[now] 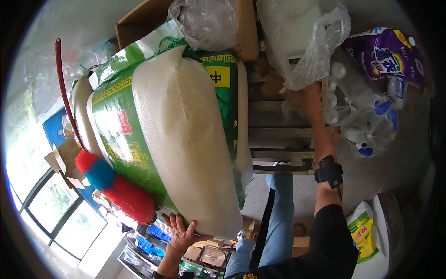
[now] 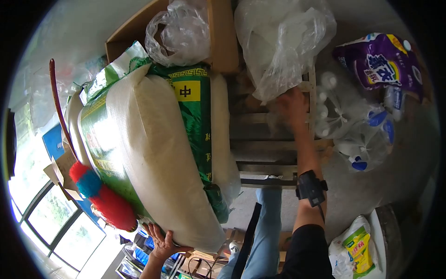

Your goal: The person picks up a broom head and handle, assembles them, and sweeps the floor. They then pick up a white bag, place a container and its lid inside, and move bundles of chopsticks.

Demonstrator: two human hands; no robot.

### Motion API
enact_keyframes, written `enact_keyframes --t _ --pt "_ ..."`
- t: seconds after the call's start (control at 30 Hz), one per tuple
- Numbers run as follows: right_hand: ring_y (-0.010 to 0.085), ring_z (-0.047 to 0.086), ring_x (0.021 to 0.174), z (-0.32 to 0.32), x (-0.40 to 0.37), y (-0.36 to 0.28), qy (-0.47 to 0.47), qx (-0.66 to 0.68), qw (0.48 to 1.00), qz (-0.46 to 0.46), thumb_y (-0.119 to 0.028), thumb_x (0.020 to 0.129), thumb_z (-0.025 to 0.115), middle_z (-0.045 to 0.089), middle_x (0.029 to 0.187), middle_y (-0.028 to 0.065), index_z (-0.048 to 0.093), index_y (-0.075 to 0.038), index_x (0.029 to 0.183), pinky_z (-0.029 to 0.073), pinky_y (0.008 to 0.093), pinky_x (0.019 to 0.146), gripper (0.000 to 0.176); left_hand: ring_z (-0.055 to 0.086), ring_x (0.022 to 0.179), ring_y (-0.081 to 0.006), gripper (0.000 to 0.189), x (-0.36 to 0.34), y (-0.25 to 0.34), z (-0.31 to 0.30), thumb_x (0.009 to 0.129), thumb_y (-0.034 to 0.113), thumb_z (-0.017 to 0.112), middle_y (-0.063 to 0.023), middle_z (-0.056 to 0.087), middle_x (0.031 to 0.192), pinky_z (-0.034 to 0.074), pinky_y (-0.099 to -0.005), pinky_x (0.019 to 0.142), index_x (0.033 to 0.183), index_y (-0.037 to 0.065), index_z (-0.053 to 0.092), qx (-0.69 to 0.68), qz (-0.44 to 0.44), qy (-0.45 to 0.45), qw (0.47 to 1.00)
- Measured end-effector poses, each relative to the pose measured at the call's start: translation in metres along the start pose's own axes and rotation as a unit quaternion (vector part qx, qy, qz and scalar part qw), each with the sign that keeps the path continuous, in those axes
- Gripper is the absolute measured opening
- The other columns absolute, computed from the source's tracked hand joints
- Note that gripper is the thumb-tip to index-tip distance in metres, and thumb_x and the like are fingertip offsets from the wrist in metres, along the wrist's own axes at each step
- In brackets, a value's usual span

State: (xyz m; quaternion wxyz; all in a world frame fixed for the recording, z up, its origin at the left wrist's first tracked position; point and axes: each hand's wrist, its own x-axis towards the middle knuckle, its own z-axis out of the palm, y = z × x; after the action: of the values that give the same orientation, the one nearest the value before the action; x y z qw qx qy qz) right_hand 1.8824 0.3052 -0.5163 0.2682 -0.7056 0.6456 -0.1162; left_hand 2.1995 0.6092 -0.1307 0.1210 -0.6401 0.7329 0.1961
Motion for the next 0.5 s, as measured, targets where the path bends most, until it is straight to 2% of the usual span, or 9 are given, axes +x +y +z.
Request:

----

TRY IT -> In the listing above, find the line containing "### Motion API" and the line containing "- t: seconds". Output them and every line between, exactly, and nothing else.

EXERCISE ANSWER ->
### Motion API
enact_keyframes, written `enact_keyframes --t _ --pt "_ ..."`
- t: seconds after the call's start (control at 30 Hz), one per tuple

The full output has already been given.